▶ _Activity_
An exact copy of all the data is needed, with every picture left out.

▶ _Raw data_
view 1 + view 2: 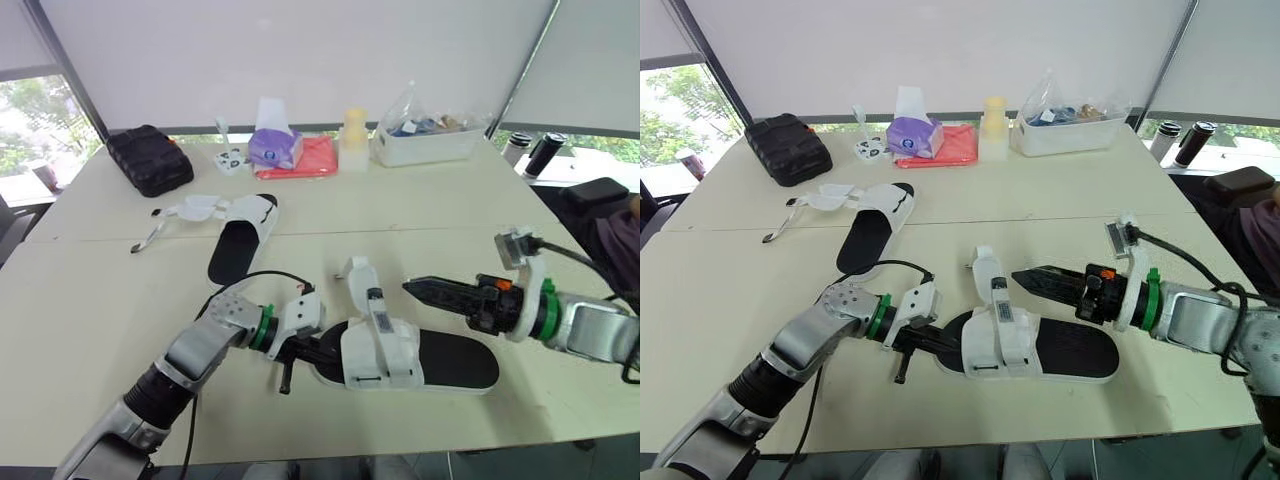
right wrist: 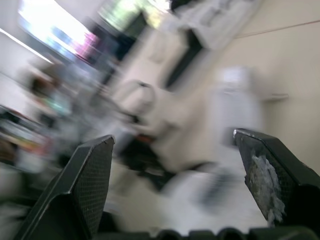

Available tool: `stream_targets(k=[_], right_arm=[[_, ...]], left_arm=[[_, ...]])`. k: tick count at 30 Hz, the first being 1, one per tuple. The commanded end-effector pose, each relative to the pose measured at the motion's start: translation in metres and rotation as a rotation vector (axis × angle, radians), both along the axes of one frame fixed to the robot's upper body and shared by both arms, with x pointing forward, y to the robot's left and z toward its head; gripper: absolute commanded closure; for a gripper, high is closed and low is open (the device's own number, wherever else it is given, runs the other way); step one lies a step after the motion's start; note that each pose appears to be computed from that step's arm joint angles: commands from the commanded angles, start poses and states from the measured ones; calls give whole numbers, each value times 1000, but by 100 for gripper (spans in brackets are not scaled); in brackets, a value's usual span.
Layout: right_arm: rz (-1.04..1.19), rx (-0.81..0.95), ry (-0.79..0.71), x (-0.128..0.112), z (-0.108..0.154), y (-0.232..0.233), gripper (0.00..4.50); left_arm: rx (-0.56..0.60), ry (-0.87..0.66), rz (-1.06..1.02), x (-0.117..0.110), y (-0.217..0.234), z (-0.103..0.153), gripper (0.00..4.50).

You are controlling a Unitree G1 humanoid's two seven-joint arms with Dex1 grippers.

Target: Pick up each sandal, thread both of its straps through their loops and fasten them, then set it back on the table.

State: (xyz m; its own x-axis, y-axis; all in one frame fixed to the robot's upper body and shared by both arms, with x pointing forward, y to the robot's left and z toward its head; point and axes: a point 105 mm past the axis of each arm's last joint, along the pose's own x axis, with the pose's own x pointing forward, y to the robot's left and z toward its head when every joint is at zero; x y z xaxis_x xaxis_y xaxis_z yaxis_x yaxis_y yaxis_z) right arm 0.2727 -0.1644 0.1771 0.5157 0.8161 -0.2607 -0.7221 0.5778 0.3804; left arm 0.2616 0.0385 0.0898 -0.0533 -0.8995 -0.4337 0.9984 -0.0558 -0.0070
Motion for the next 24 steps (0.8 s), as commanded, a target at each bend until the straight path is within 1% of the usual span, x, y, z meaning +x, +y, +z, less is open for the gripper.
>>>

▶ _Exercise response_
view 1 + view 2: 
right wrist: 

Available tool: `stream_targets(k=[_], right_arm=[[_, ...]], left_arm=[[_, ...]])`. k: tick count at 30 Hz, the first being 1, one per tuple. The commanded end-effector pose, each relative to the pose measured at the motion's start: translation in metres and rotation as a rotation vector (axis × angle, radians), both along the axes of one frame fixed to the robot's upper body and shared by both arms, with x pointing forward, y to the robot's left and z toward its head; gripper: absolute commanded closure; for a gripper, high is closed and low is open (the device's own number, wherever else it is given, runs the other way); step one lies a step after the motion's start; note that each pose appears to be computed from that step's arm joint angles: commands from the commanded angles, start poses and states from the measured ones; calls give whole numbers, each value times 1000, but by 100 for gripper (spans in brackets are not scaled); in brackets, a value's usual span.
Layout: right_arm: rz (-1.04..1.19), rx (-0.81..0.95), ry (-0.79..0.71), x (-0.128..0.112), z (-0.108..0.154), y (-0.232..0.233), gripper (0.00..4.50); left_arm: rx (-0.56..0.60), ry (-0.87..0.66), rz (-1.06..1.02), x (-0.117..0.110), y (-0.217..0.234), z (-0.103..0.153), gripper (0.00..4.50).

You are controlling a Unitree G1 humanoid's two seven-joint arms with Dex1 grippers.

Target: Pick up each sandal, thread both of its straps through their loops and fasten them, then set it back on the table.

State: (xyz m; its own x-axis, y-axis; all in one frame fixed to the robot's upper body and shared by both arms, with x pointing forward, y to the robot's left and z toward its head; point and axes: a point 105 mm past the axis of each arm's last joint, along the pose's own x axis, with the pose's own x pointing forward, y to the robot's left and z toward its head when every joint is at zero; x y z xaxis_x xaxis_y xaxis_z yaxis_x yaxis_y yaxis_z) right arm 0.2727 -0.1644 0.1771 0.5157 0.8161 -0.2607 -0.7221 0.5778 0.3804; left arm 0.2616 0.0385 0.0898 -0.0533 -0.8995 -0.4337 0.9984 -0.0558 -0.0070
Motion for the next 24 steps (0.8 s), as commanded, a target at each bend until the straight path is within 1% of the usual span, x, y, z meaning +x, +y, +z, less is open for the gripper.
>>>

The answer was written out completely.